Postby Ken » Fri Dec 31, 2004 9:15 am

Well, I guess I can comment here. I graduated from college along with my (now) wife and best friend. All of us went to top tier graduate programs. My wife went to business school, my best friend to medical school and me to graduate school.

Just from a money perspective, though there was the initial investment, business school paid off handsomely, though in a job that is not necessarily satisfying and requires every ounce of my wife's time and effort.

Medical school was a huge initial investment for my friend, obviously, and he enjoys his job (he three years out and doing his internships). Moneywise though, he is still not making much, and is unable to pay off those debts yet.

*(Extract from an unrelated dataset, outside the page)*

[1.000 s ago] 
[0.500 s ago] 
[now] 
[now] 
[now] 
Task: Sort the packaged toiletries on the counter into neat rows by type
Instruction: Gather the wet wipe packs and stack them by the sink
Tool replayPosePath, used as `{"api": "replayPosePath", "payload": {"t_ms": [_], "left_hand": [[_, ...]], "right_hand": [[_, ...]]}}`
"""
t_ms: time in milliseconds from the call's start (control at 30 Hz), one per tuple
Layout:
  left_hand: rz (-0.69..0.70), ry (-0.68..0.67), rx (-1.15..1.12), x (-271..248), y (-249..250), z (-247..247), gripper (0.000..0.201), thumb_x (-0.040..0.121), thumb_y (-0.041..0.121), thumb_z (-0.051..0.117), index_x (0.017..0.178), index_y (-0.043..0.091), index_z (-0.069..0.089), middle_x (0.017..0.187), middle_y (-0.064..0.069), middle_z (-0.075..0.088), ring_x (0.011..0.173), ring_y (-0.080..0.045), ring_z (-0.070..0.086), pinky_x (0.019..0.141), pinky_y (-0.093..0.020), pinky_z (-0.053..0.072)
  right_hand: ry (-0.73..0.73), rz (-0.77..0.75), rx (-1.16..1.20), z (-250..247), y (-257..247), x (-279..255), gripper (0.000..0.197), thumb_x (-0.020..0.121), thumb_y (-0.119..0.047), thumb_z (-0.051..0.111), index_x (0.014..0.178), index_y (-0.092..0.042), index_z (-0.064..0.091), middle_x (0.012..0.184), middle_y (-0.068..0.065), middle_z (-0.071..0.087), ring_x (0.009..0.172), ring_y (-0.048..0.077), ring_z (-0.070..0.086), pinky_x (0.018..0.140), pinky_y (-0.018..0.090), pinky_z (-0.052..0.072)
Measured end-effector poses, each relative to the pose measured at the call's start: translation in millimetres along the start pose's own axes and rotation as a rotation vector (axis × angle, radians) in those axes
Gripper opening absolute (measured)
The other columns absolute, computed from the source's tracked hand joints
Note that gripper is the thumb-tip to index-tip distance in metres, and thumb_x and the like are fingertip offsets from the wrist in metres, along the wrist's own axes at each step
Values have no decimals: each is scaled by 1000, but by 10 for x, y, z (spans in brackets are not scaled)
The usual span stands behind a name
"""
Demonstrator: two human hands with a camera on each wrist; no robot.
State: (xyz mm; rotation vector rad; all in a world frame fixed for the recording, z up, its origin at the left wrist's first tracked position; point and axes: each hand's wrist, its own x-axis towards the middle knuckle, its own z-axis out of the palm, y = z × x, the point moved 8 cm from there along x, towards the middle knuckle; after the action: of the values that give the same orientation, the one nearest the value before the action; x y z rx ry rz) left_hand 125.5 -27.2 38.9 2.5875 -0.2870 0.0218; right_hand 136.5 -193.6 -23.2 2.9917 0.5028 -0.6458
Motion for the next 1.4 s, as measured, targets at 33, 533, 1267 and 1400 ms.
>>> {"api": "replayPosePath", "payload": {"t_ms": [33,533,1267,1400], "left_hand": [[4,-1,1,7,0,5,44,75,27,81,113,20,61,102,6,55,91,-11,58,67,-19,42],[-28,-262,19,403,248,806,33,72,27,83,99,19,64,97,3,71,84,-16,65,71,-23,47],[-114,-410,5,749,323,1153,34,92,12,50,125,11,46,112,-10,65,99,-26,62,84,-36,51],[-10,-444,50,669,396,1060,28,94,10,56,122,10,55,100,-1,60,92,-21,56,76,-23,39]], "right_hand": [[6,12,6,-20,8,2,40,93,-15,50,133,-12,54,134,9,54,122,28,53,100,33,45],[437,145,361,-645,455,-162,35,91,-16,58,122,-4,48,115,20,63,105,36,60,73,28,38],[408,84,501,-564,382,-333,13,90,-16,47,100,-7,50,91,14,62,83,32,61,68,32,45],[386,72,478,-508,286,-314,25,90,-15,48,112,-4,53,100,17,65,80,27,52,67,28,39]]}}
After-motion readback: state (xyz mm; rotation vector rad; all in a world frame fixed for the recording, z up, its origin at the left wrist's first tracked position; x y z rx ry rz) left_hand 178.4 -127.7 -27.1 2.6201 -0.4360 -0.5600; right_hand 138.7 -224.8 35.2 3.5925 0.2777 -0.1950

I was miserable in grad school (if anyone remembers some of my posts from the old board), but a month ago was the first time I woke up and was glad to have gone. I got a great postdoc position in industry. It doesn't pay great, but it pays much more than academic postdocs. And, I make about the same as my friend from medical school, though nowhere near what my wife from business school makes. I think I have the most satisfying job of the three of us as well.

In short, I think business school and medical/dental schools are probably the "safer" choices; these schools ensure that you graduate (no small thing considering how many drop out of biomedical PhD programs) and set a course for your career. Graduate school has a high rate of attrition and misery, and doesn't prepare you at all for the job search, nor does it seem to care much about the job prospects of its graduates, but I think those that succeed on the other end can place themselves in a great career position if they do their career homework.